The wearable device 2 may include smart devices such as smart watches and smart bracelets that can be worn by users. Compared with smart phone, the wearable device 2 is more convenient to use, and can reduce the operation steps required by the user to control the locking/unlocking of the vehicle lock, as detailed in the following description. In the present embodiment, the wireless vehicle control device 1 is disposed in a vehicle and connected to at least one vehicle lock (not shown) of the vehicle. In particular, the wireless vehicle control device 1 can be installed in the vehicle close to the vehicle door and connected to the corresponding vehicle lock of the vehicle door, but the present application is not limited thereto.

The central management unit 10 of the wireless vehicle control device 1 may include one or more computing units such as a central processing unit (CPU), a graphics processing unit (GPU), a programmable logic controller or a microcontroller, etc., to execute various processes of the wireless vehicle control device 1. The first communication module 11 includes at least one UWB communication unit. Specifically, the first communication module 11 may include a plurality of UWB communication units, wherein each UWB communication unit includes an UWB signal transceiver for receiving and transmitting UWB signals. The second communication module 12 may include a second communication unit of which the communication range is smaller than that of the UWB communication unit. For example, the second communication unit can be a near-field communication (NFC) unit. It should be noted that the central management unit 10 can be disposed on a motherboard along with the first communication module 11 and the second communication module 12, and the central management unit 10 is connected to the first communication module 11 and the second communication module 12 through connection wires. Or, the central management unit 10 can be disposed on a motherboard separated from the first communication module 11 and the second communication module 12, and the central management unit 10 can be connected to the first communication module 11 and the second communication module 12 in a wireless way.

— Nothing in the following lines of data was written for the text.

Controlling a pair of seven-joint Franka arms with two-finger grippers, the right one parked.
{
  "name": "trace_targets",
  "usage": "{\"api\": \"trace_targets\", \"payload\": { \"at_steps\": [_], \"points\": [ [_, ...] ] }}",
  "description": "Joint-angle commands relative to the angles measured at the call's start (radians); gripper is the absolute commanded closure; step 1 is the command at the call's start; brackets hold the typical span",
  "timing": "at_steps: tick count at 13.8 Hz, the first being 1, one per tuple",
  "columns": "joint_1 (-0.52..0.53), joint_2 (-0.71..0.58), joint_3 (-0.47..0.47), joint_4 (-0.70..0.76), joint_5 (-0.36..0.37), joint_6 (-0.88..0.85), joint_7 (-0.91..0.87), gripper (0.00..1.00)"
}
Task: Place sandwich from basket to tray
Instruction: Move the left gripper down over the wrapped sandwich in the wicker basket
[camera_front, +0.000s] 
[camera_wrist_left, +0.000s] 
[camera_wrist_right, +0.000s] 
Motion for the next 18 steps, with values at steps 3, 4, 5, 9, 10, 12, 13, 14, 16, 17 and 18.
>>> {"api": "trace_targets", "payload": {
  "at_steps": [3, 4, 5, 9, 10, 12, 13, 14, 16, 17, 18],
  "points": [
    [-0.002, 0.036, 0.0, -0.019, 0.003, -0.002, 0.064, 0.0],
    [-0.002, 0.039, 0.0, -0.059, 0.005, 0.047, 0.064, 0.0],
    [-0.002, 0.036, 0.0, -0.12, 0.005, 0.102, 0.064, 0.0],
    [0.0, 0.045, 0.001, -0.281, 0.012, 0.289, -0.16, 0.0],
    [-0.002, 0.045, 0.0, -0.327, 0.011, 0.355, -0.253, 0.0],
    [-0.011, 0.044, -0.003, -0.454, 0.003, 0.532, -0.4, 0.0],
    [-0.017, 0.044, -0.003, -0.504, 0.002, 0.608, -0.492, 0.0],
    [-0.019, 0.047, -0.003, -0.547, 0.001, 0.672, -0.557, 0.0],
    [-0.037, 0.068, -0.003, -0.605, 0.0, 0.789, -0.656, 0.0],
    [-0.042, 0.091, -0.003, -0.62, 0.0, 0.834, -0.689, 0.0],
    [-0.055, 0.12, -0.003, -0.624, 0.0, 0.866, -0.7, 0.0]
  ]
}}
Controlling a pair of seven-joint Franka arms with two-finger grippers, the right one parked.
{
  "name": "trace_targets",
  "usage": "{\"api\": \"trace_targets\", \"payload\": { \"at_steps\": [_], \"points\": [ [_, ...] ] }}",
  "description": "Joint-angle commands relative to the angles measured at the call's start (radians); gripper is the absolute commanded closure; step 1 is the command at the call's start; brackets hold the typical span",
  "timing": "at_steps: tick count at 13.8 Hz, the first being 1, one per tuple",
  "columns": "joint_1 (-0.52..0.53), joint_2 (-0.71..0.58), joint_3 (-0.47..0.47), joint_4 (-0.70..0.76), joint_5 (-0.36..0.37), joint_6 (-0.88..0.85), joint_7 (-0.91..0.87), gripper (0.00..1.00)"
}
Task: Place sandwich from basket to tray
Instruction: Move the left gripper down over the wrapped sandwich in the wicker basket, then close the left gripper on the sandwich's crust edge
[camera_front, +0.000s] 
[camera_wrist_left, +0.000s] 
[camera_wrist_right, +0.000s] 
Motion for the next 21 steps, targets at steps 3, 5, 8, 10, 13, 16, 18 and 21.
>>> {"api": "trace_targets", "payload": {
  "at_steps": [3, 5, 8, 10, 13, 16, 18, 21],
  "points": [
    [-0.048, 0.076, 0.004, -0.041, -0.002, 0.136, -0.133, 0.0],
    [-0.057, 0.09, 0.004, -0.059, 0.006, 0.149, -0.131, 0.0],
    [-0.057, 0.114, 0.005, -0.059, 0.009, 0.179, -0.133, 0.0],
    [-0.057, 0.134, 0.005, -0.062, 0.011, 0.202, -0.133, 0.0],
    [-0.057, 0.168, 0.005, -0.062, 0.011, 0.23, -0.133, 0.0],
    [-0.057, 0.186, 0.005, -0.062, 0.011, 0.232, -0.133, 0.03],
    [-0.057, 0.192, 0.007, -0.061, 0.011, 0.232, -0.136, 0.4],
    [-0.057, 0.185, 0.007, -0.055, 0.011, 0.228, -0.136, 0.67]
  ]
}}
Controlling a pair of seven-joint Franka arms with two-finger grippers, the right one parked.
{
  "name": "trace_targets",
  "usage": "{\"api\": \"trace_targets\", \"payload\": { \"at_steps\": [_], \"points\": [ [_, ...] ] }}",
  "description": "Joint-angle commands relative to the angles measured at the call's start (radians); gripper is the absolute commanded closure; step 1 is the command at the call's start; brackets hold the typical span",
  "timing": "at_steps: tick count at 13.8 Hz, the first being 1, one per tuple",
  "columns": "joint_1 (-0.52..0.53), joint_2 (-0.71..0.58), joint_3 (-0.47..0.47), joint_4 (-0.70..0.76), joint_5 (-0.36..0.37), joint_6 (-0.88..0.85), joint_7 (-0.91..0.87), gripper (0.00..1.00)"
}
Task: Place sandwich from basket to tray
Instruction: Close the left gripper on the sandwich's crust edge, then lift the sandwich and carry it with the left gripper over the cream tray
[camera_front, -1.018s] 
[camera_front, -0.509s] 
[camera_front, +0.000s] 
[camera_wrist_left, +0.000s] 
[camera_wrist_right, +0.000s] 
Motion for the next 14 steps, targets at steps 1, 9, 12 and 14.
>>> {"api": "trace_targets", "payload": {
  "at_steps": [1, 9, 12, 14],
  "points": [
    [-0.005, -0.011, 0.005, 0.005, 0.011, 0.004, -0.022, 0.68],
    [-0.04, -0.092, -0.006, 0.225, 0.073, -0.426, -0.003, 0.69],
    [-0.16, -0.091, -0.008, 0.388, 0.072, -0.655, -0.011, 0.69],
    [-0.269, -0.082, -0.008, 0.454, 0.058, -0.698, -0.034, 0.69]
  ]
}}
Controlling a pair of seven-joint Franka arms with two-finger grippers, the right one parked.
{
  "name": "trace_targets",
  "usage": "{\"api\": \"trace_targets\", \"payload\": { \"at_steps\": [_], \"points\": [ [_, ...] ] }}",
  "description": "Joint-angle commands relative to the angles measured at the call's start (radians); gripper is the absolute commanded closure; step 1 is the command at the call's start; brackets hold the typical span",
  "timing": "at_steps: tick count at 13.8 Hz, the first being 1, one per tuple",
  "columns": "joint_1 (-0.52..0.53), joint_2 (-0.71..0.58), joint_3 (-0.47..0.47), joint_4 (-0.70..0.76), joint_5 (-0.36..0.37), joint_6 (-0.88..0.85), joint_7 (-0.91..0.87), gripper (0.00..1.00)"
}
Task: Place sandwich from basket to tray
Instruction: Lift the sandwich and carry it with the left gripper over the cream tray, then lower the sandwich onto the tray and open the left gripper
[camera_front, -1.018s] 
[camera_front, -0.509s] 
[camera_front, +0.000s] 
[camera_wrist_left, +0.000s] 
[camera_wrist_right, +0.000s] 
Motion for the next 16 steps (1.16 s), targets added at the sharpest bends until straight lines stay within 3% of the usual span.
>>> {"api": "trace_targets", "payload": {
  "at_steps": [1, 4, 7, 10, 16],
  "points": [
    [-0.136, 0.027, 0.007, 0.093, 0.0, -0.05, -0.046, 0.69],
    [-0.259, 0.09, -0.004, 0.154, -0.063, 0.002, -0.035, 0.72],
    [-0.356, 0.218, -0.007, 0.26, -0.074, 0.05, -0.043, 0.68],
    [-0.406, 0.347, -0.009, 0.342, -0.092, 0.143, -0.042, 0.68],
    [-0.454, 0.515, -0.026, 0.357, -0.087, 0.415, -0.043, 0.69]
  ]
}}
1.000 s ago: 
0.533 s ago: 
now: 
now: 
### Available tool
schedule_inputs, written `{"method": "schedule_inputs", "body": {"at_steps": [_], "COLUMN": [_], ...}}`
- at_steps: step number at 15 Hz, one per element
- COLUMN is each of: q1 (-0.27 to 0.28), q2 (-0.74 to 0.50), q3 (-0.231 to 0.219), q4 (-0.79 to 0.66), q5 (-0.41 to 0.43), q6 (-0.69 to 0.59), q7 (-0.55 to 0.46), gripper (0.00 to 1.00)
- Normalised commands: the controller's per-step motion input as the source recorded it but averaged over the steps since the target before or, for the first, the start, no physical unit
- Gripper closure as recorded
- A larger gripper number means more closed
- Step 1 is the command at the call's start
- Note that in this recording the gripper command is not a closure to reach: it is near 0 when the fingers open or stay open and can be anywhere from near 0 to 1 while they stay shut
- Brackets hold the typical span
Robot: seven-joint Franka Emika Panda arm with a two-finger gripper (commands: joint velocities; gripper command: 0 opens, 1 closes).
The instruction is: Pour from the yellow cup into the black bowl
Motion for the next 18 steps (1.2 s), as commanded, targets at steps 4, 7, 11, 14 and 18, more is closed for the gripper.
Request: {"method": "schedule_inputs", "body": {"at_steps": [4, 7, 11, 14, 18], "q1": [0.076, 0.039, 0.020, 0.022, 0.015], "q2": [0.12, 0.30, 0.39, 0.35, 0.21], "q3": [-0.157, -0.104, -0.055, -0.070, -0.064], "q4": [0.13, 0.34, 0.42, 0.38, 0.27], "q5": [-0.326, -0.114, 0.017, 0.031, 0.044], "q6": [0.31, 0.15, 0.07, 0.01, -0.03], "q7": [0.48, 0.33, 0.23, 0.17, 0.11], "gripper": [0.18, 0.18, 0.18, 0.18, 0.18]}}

Please refer to FIG. 2 along with FIG. 1, FIG. 2 is a flow chart of operation of a wireless vehicle control device according to an embodiment of the present disclosure. As shown in FIG. 2, the central management unit of the wireless vehicle control device can perform: step S1: detecting a first communication signal of a wearable device through the first communication module; step S2: connecting to the wearable device according to the first communication signal; step S3: determining whether a distance corresponding to the first communication signal is greater than a preset distance; if the determination result in step S3 is “yes”, back to performing step S2, if the determination result in step S3 is “no”, performing step S4: activating the second communication module for detection; and step S5: controlling at least one vehicle lock of the vehicle according to the second communication signal.

In step S1, the first communication module 11 can constantly detect surrounding areas within a range, and transmit the first communication signal detected to the central management unit 10. In the present embodiment, the communication range of the UWB communication unit of the first communication module 11 is about 10 meters, that is, when the user carrying the wearable device 2 approaches the first communication module 11 and reaches to be within the communication range mentioned above, the central management unit 10 can receive the first communication signal transmitted by the wearable device 2. In step S2, the central management unit 10 can connect with the wearable device 2 according to the first communication signal detected. Specifically, before step S1, the wearable device 2 may perform a pairing operation with the wireless vehicle control device 1 in advance. The pairing operation includes: the wireless vehicle controller 1 detects the first communication signal transmitted by the wearable device 2, and stores identification information of the first communication signal. In this way, in step S2, the central management unit 10 can identify the identification information of the first communication signal, and connect with the wearable device 2.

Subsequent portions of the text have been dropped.